2.2.4 Soil respiration

The collars (diameter 22 cm) for soil CO2 efflux measurements were inserted permanently at 0.02-m depth in the mor layer above the rooting zone to avoid damaging the roots and were sealed with a thin layer of sand placed around both the inner and outer sides of the collars to prevent leakage during flux measurements. Ground vegetation inside the collars remained intact. Six collars were distributed randomly in each of the 20 plots for soil respiration measurements. Thus, there were 24 collars in each treatment and 120 collars in total.

Soil CO2 efflux was measured with a closed chamber system consisting of a darkened cylindrical polycarbonate chamber (diameter 20 cm, height 30 cm), a CO2 analyzer, a sensor for relative humidity and temperature, and a data logger (Pumpanen et al. 2015). The chamber was placed onto the collars only during the measurements, which lasted 4 min. During the measurements, air inside the chamber was mixed continuously by a small fan. The CO2 concentration inside the chamber was recorded with a GMP343 diffusion–type CO2 probe (Vaisala Oyj, Vantaa, Finland) at 5-s intervals and corrected automatically for humidity, temperature, and pressure with a data recorder (MI70, Vaisala Oyj) using the readings from the temperature and humidity probe (HMP75, Vaisala Oyj) inside the chamber. Air pressure was measured daily at the nearby (4 km away) Station for Measuring Ecosystem-Atmosphere Relations (SMEAR II) (Schobesberger et al. 2016). The CO2 efflux was calculated as the slope of a linear regression of CO2 concentration in the chamber against time. Only measurements taken between 45 s and 3 min after the closure were included in the fitting.

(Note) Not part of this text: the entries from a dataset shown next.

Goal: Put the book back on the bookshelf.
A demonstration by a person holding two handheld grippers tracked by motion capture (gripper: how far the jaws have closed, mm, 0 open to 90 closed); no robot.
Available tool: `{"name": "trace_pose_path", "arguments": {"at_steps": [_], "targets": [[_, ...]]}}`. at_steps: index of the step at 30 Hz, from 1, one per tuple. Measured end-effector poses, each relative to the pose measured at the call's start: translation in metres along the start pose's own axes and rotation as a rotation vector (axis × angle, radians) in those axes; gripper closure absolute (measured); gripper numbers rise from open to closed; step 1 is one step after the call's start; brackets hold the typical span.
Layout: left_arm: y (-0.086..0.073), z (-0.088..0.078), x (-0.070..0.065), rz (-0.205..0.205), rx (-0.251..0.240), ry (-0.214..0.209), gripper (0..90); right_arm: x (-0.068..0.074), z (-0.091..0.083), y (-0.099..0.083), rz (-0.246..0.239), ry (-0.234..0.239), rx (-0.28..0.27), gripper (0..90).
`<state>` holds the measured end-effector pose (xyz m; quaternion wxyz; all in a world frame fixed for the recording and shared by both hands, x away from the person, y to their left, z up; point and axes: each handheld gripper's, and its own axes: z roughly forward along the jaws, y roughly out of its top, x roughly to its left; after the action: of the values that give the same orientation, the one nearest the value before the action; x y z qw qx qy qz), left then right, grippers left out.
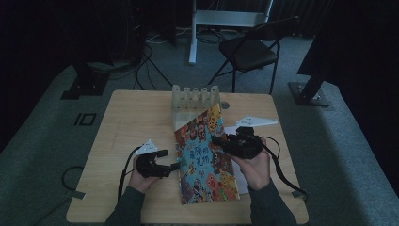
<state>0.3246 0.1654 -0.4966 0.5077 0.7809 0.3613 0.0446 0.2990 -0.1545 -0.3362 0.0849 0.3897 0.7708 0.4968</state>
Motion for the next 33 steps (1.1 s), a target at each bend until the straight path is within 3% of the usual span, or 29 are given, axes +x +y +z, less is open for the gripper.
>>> {"name": "trace_pose_path", "arguments": {"at_steps": [4, 8, 9, 10, 16, 19, 21, 26, 30, 33], "targets": [[0.003, 0.01, 0.001, 0.009, 0.025, -0.015, 14.1, 0.001, -0.002, 0.001, -0.001, 0.013, -0.005, 73.6], [0.001, 0.023, 0.01, -0.001, 0.059, -0.037, 6.3, 0.002, -0.004, 0.0, -0.003, 0.034, -0.012, 74.0], [0.001, 0.026, 0.012, -0.008, 0.06, -0.053, 6.3, 0.002, -0.004, 0.0, -0.003, 0.034, -0.012, 74.0], [0.001, 0.029, 0.015, -0.031, 0.055, -0.101, 2.5, 0.003, -0.005, 0.0, -0.002, 0.036, -0.015, 74.0], [0.006, 0.034, 0.017, -0.037, 0.041, -0.159, 2.1, 0.002, -0.007, 0.0, 0.003, 0.045, -0.022, 74.2], [0.006, 0.04, 0.022, -0.08, 0.051, -0.258, 1.6, 0.003, -0.01, -0.001, 0.007, 0.059, -0.029, 74.4], [0.005, 0.042, 0.024, -0.084, 0.042, -0.286, 1.6, 0.003, -0.011, -0.001, 0.003, 0.059, -0.029, 74.5], [0.006, 0.046, 0.026, -0.103, 0.033, -0.317, 1.5, 0.001, -0.012, -0.002, 0.017, 0.065, -0.037, 74.5], [0.008, 0.047, 0.025, -0.107, 0.041, -0.312, 2.1, -0.001, -0.013, -0.002, 0.014, 0.066, -0.038, 74.4], [0.008, 0.042, 0.025, -0.101, 0.041, -0.302, 14.7, -0.005, -0.018, -0.003, 0.015, 0.085, -0.035, 74.3]]}}
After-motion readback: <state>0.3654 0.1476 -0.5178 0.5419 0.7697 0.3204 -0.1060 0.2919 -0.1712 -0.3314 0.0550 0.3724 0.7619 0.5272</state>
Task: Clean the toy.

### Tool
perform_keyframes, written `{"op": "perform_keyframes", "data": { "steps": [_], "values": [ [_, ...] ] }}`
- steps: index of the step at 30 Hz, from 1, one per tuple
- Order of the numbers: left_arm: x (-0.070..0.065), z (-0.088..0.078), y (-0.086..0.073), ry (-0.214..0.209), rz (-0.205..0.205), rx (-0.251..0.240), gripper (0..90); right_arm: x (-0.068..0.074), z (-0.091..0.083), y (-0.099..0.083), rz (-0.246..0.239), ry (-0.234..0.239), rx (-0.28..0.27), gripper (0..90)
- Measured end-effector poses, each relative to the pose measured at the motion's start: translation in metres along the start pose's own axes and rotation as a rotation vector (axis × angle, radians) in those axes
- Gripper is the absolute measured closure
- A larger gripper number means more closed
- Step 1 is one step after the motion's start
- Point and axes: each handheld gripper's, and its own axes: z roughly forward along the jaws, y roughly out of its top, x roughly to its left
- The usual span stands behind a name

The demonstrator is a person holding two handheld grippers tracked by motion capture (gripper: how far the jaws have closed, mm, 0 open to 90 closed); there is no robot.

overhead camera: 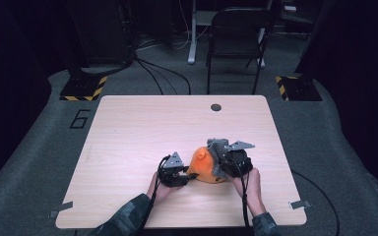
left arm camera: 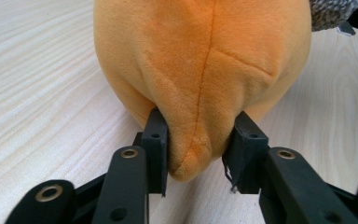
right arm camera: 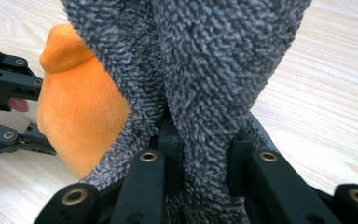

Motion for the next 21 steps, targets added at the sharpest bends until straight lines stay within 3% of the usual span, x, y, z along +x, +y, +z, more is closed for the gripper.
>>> {"op": "perform_keyframes", "data": {
  "steps": [18, 20, 21],
  "values": [
    [-0.001, 0.0, 0.0, 0.0, 0.025, -0.029, 70.3, -0.003, -0.004, 0.0, 0.005, -0.016, -0.034, 73.9],
    [-0.001, 0.0, 0.0, 0.0, 0.024, -0.032, 70.4, -0.008, -0.011, 0.002, 0.015, -0.017, -0.056, 73.7],
    [-0.001, 0.0, 0.0, -0.001, 0.027, -0.032, 70.4, -0.014, -0.015, 0.004, 0.021, -0.043, -0.055, 73.6]
  ]
}}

Soil temperature at a 5-cm depth was measured by a dual-input digital thermometer (Fluke-52-2, Fluke Corp.). Volumetric water content was measured by a ThetaProbe–type moisture meter simultaneously near the collar (HH2, Delta-T Devices Ltd., Cambridge, UK). The measurements were performed between 9:00 and 11:00 am on clear days at approximately the end of each month starting in May 2015 (before biochar amendment) and finishing in September 2015.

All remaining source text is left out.